■ ASSIGNED TASK:
Present the count of lines in the entries below that hold "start", and present nothing else.

■ DATASET EXCERPTS:
=====

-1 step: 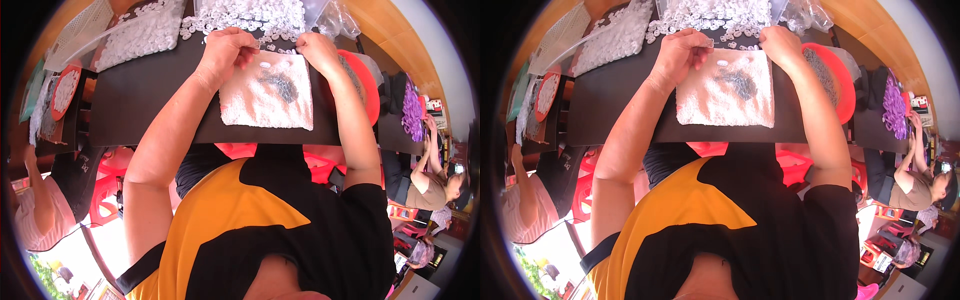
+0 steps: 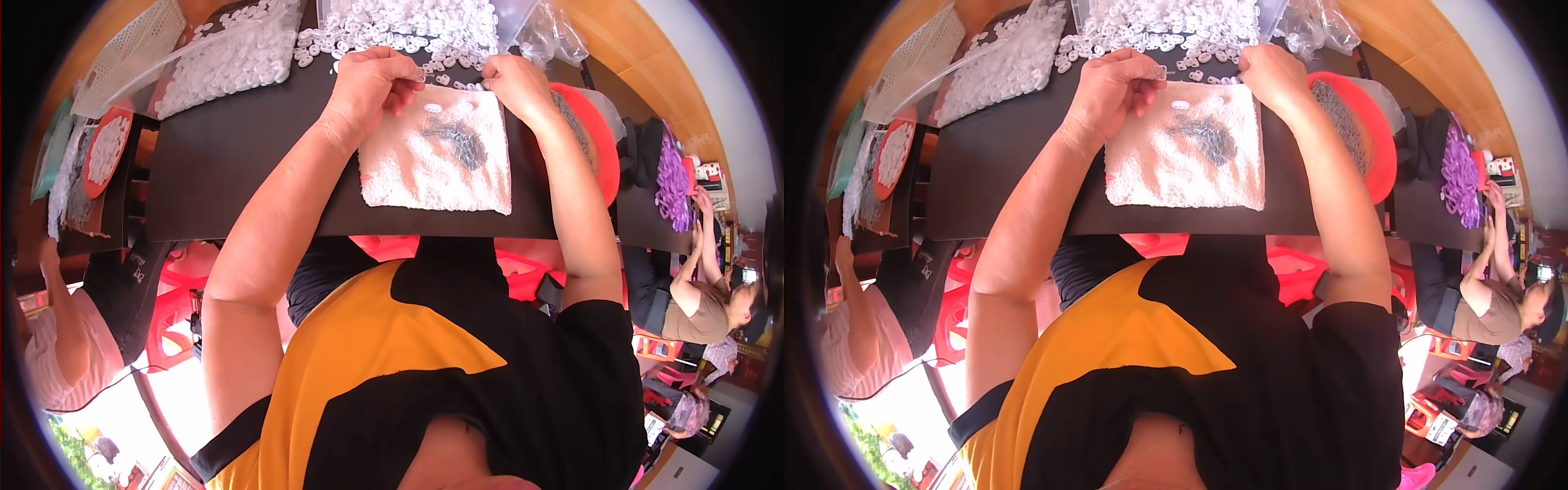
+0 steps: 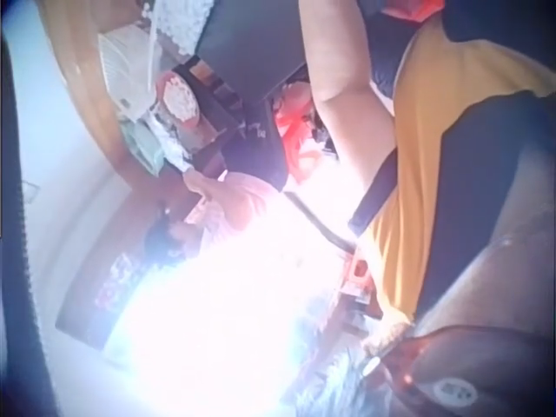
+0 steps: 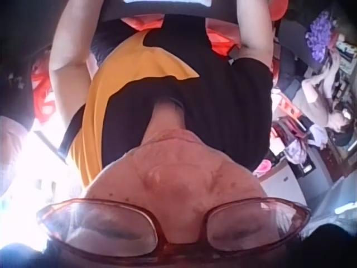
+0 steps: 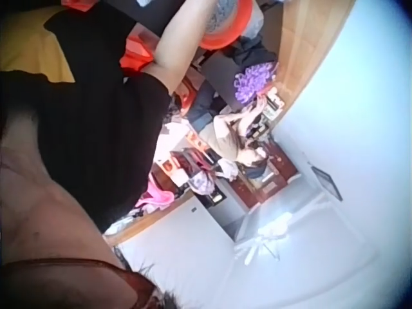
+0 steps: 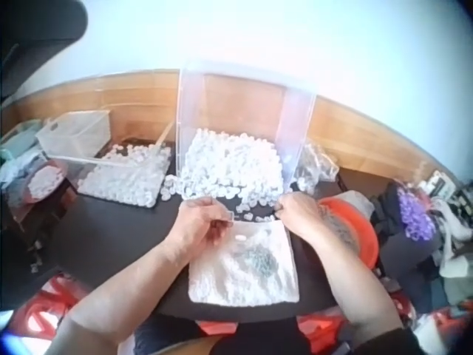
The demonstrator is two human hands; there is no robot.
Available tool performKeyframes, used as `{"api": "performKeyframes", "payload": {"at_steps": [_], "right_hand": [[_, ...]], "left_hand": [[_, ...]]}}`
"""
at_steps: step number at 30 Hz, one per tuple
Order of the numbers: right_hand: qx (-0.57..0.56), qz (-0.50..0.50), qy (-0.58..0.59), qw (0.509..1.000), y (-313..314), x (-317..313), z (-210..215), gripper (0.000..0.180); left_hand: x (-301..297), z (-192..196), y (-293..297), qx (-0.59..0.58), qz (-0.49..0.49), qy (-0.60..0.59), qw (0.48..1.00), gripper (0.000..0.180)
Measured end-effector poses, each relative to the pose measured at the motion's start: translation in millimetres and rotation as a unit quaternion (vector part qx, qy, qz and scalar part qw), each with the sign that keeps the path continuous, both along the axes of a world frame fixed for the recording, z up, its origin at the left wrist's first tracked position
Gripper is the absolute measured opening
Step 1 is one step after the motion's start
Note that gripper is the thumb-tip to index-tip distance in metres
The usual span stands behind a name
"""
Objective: Assembling small plastic components by inserting metal pins into them at a manufacturing workstation.
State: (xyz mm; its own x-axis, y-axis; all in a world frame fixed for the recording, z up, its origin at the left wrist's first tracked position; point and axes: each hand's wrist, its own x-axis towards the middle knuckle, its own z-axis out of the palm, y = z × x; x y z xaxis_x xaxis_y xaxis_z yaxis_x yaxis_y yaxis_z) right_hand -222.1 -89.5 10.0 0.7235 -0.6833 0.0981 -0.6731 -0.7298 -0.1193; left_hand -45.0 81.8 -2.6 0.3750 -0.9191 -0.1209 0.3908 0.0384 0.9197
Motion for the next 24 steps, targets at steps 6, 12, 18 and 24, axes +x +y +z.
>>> {"api": "performKeyframes", "payload": {"at_steps": [6, 12, 18, 24], "right_hand": [[-0.017, 0.019, -0.035, 0.999, -6, -5, -12, 0.018], [0.128, 0.105, -0.235, 0.958, 31, -12, 11, 0.015], [-0.042, 0.227, -0.164, 0.959, 46, -41, 1, 0.018], [-0.045, 0.162, -0.228, 0.959, 50, -56, 10, 0.011]], "left_hand": [[-5, 2, 2, 0.0, 0.012, 0.023, 1.0, 0.004], [-3, -1, 5, 0.001, 0.013, 0.014, 1.0, 0.007], [-9, 4, 2, 0.018, -0.012, -0.078, 0.997, 0.006], [-16, 6, 7, 0.049, -0.033, -0.246, 0.968, 0.005]]}}
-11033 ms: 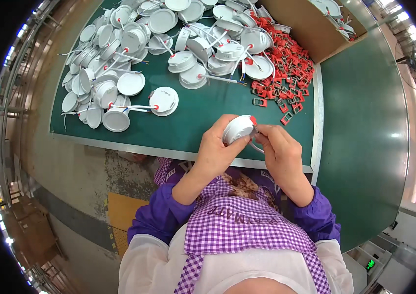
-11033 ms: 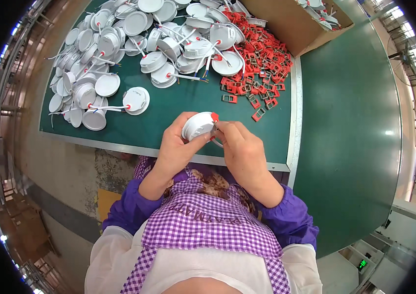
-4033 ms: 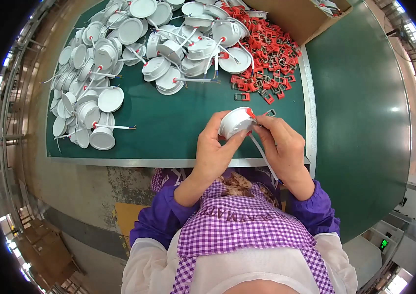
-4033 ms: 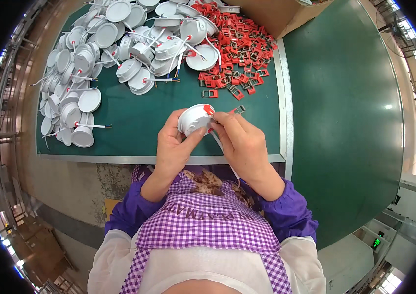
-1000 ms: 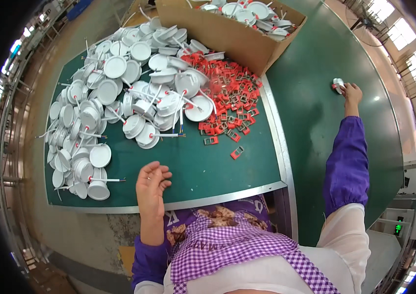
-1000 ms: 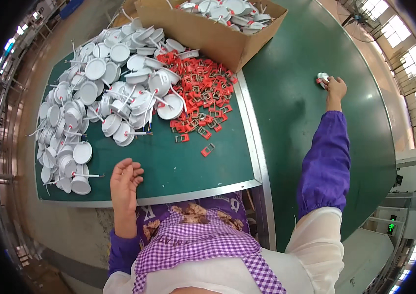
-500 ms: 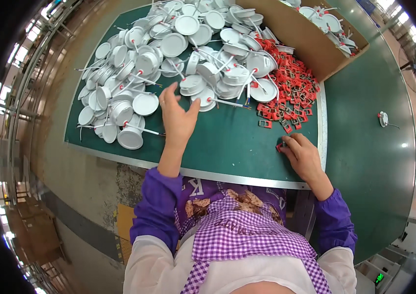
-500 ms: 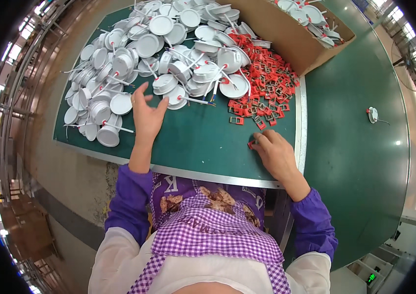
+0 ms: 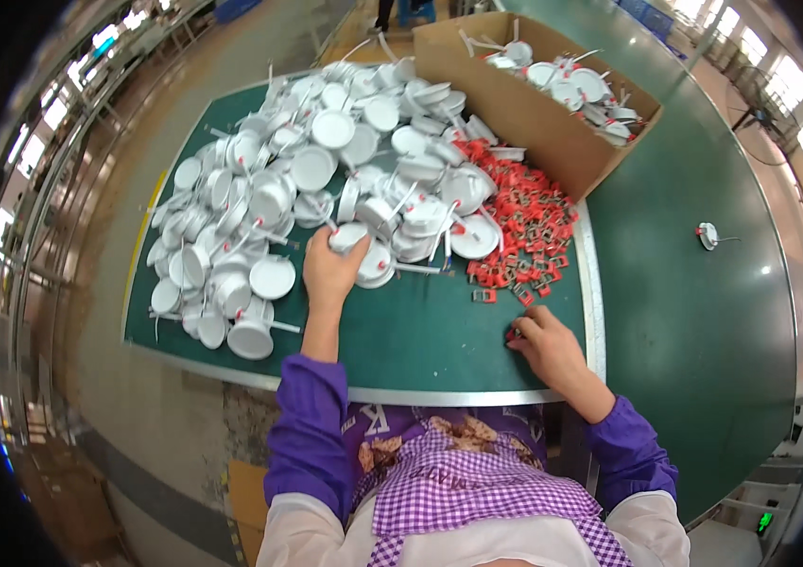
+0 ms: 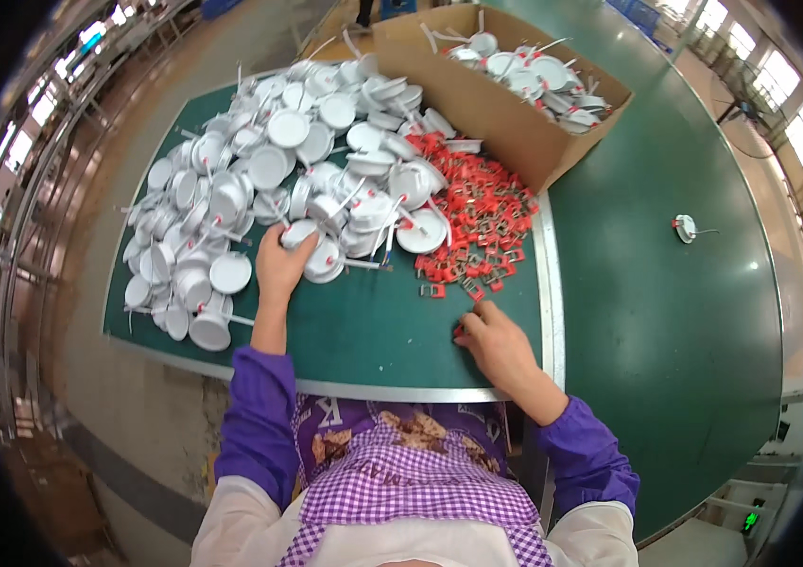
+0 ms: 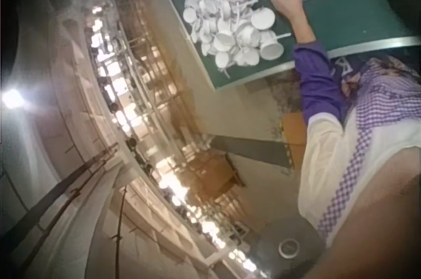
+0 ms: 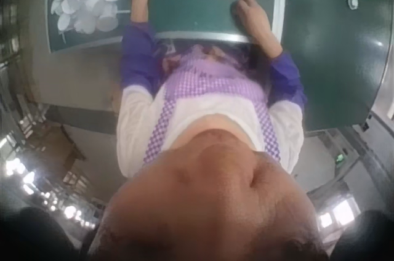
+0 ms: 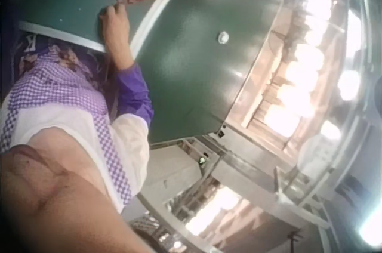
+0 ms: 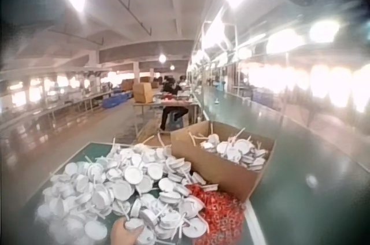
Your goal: The person assembles light fixtures by attaching clips to round light housings by hand.
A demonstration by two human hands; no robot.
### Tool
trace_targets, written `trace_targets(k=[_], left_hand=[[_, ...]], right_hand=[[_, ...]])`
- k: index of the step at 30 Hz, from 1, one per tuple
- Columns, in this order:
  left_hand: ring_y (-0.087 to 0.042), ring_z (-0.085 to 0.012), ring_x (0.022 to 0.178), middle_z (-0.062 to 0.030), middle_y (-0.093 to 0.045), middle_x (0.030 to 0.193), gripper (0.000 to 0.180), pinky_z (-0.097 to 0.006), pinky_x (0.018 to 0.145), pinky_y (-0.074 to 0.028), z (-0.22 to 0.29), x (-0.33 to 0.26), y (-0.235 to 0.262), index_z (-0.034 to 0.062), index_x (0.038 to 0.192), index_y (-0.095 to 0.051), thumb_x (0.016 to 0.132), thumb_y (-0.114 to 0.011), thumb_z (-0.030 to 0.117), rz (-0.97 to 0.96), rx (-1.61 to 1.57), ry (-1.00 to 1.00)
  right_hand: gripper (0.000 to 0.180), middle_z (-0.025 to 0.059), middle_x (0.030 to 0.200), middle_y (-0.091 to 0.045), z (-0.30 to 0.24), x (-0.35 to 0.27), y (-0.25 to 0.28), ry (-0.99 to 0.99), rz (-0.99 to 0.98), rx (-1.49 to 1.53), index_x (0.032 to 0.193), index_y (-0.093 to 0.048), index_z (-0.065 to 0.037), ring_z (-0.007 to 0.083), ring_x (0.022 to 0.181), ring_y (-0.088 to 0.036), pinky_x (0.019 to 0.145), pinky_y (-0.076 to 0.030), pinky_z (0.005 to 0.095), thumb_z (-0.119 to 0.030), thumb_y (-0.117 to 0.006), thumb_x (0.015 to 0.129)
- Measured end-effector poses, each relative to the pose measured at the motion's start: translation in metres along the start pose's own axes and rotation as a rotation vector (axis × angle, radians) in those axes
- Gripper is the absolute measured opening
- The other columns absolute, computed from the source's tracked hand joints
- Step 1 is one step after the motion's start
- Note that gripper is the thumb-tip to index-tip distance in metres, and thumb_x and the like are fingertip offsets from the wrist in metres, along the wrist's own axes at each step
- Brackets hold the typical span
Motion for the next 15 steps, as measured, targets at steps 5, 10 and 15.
trace_targets(k=[5, 10, 15], left_hand=[[-0.060, -0.0131, 0.085, -0.0067, -0.064, 0.101, 0.046, -0.026, 0.070, -0.046, -0.014, -0.027, -0.004, -0.0035, 0.117, -0.056, 0.080, -0.077, 0.015, -0.175, -0.735, 0.360], [-0.060, -0.0172, 0.101, -0.0066, -0.056, 0.122, 0.050, -0.027, 0.075, -0.048, 0.014, -0.084, 0.017, 0.0045, 0.130, -0.046, 0.085, -0.067, 0.004, -0.308, -1.283, 0.532], [-0.060, -0.0251, 0.106, -0.0074, -0.053, 0.128, 0.054, -0.034, 0.074, -0.054, 0.048, -0.136, 0.017, 0.0147, 0.135, -0.043, 0.087, -0.067, 0.009, -0.519, -1.617, 0.532]], right_hand=[[0.032, 0.0149, 0.097, -0.053, 0.002, -0.012, 0.004, -0.037, 0.067, -0.008, 0.105, -0.057, -0.004, 0.0356, 0.088, -0.059, 0.073, -0.050, 0.0423, -0.014, -0.072, 0.078], [0.023, 0.0139, 0.089, -0.056, 0.010, -0.021, -0.003, -0.171, 0.079, 0.099, 0.095, -0.058, -0.005, 0.0364, 0.080, -0.060, 0.068, -0.049, 0.0436, -0.011, -0.073, 0.078], [0.020, 0.0143, 0.086, -0.059, 0.006, -0.027, -0.009, -0.131, 0.139, 0.159, 0.100, -0.062, -0.005, 0.0345, 0.078, -0.062, 0.068, -0.051, 0.0402, -0.008, -0.069, 0.082]])
Point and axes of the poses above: each hand's wrist, its own x-axis towards the middle knuckle, its own y-axis out of the back of the hand, z = x × y, the point moved 9 cm from there along x, towards the middle knuckle
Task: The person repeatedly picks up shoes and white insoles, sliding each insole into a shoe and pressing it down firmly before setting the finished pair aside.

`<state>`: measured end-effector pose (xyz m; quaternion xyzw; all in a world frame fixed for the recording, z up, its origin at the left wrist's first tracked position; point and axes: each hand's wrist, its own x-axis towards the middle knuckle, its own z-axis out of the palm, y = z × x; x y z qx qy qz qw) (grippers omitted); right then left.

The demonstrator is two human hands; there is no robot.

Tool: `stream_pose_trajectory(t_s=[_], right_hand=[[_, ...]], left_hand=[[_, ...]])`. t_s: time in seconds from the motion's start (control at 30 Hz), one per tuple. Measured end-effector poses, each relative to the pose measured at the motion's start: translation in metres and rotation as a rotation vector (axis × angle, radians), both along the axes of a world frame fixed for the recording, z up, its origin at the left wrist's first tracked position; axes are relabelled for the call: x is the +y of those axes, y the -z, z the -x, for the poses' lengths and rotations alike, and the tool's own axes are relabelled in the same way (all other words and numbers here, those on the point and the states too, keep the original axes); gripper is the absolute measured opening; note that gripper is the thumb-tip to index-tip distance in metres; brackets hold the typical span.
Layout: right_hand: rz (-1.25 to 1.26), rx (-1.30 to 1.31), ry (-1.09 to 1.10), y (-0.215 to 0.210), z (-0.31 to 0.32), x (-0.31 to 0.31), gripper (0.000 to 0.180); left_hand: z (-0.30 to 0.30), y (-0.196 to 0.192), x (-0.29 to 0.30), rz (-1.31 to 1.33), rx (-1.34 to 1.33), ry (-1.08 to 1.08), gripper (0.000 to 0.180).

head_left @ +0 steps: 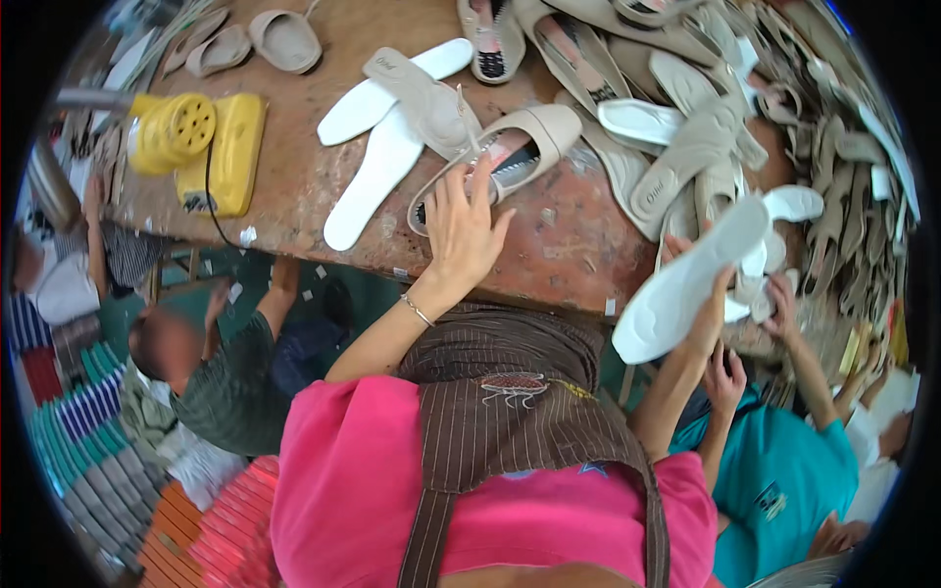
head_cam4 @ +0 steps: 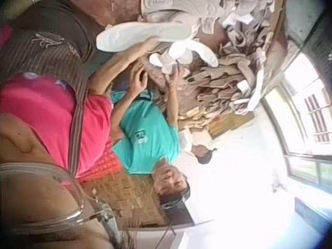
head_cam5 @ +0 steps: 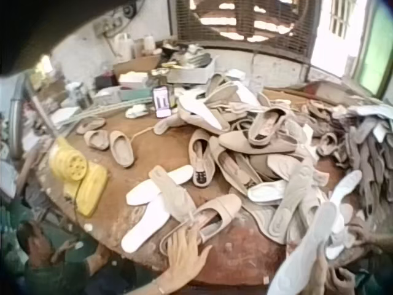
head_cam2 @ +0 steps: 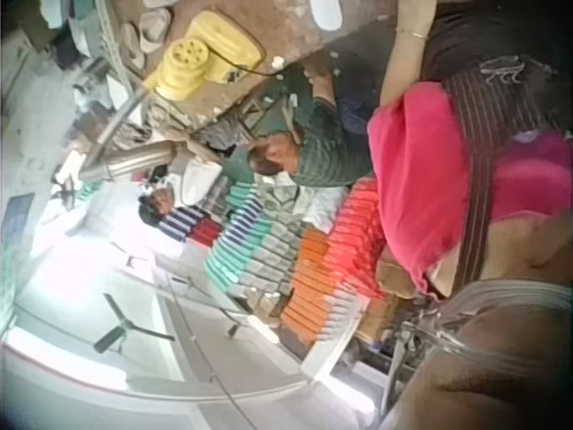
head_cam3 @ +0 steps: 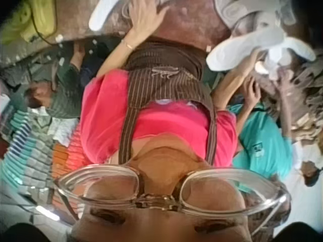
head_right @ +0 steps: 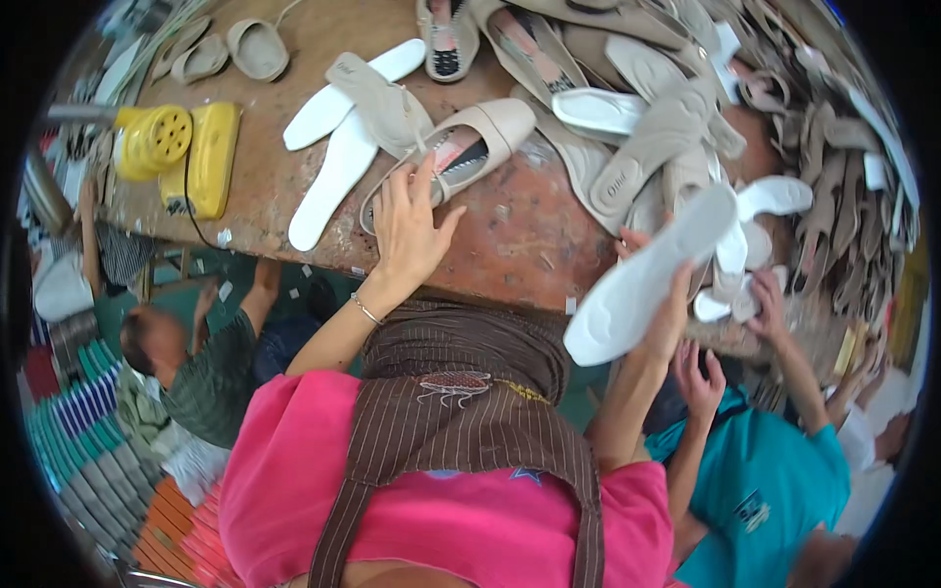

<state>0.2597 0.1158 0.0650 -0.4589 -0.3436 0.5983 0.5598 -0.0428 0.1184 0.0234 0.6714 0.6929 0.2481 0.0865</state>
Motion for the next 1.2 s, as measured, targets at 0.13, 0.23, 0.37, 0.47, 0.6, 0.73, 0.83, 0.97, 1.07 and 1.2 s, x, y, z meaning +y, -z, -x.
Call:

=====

■ RESULT BELOW:
5